**Records from a data source**
★ ★ ★ ★ ★

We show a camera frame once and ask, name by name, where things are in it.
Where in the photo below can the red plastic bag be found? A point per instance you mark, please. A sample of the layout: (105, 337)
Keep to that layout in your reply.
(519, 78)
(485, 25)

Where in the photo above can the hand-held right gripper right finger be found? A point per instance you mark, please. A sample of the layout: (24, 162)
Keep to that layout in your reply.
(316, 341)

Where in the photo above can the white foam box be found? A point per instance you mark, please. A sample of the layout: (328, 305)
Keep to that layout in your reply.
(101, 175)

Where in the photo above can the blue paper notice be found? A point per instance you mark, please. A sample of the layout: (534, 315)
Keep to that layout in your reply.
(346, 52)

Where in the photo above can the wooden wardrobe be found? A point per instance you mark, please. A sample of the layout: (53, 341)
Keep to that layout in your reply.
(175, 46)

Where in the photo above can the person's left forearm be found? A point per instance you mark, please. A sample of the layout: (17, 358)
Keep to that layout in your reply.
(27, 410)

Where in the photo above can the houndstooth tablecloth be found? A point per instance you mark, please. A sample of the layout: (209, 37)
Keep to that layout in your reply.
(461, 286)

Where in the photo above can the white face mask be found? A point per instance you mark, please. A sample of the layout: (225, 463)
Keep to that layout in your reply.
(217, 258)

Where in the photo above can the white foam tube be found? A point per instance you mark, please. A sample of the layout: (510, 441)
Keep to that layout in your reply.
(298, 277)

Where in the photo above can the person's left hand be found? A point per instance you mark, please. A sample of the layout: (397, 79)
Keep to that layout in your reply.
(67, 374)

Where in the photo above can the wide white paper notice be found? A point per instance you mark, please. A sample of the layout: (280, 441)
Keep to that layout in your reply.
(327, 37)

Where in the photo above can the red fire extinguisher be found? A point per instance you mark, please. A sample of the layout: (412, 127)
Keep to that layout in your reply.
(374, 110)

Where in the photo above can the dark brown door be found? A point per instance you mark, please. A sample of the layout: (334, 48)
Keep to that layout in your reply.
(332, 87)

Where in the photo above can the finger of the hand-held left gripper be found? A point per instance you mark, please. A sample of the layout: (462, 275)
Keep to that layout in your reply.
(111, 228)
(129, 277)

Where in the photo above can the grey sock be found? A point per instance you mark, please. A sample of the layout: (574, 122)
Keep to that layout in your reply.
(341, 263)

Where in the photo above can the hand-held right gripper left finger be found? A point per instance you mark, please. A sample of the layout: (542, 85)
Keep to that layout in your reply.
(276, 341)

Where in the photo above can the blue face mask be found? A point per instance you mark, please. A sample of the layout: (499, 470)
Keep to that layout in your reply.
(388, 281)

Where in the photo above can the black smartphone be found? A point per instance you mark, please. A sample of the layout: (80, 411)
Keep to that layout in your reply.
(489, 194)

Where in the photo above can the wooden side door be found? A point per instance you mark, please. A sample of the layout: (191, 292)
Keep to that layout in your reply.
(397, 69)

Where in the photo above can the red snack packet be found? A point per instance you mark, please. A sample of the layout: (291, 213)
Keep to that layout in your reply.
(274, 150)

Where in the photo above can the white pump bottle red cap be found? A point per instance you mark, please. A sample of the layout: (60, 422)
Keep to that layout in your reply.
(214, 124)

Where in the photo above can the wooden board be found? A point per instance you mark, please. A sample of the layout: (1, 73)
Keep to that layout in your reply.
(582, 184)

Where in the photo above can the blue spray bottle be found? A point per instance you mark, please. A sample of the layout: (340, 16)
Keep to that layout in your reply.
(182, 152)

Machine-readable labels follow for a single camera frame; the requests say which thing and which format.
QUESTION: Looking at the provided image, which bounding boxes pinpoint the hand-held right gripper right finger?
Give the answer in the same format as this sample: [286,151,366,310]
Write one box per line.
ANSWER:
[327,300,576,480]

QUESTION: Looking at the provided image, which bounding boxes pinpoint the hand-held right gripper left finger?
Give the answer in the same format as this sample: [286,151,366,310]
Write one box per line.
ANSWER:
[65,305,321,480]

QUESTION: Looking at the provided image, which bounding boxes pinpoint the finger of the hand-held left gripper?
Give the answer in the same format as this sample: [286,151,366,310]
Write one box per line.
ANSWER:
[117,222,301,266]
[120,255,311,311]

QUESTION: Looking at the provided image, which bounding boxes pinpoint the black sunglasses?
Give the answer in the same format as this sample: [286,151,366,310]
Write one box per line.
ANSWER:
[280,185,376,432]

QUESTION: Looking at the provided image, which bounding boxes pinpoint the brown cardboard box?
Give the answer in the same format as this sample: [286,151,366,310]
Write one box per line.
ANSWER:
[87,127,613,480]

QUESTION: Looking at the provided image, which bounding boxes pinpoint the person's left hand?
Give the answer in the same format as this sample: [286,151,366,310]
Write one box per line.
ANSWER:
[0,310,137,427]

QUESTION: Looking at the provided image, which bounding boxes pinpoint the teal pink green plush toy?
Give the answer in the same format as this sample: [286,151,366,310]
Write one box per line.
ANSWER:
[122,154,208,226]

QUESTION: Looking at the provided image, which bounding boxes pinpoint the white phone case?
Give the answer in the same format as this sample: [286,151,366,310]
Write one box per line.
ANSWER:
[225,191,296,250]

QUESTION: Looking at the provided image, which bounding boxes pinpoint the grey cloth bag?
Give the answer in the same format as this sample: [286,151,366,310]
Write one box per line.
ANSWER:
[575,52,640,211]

★ ★ ★ ★ ★

Every line above with the word "frame" belongs in the answer, copied as written.

**RESULT OF THE EXERCISE**
We show a camera frame once and ask, name by name, where things are in it.
Machine-readable labels follow for a single camera frame; the requests say which thing and which format.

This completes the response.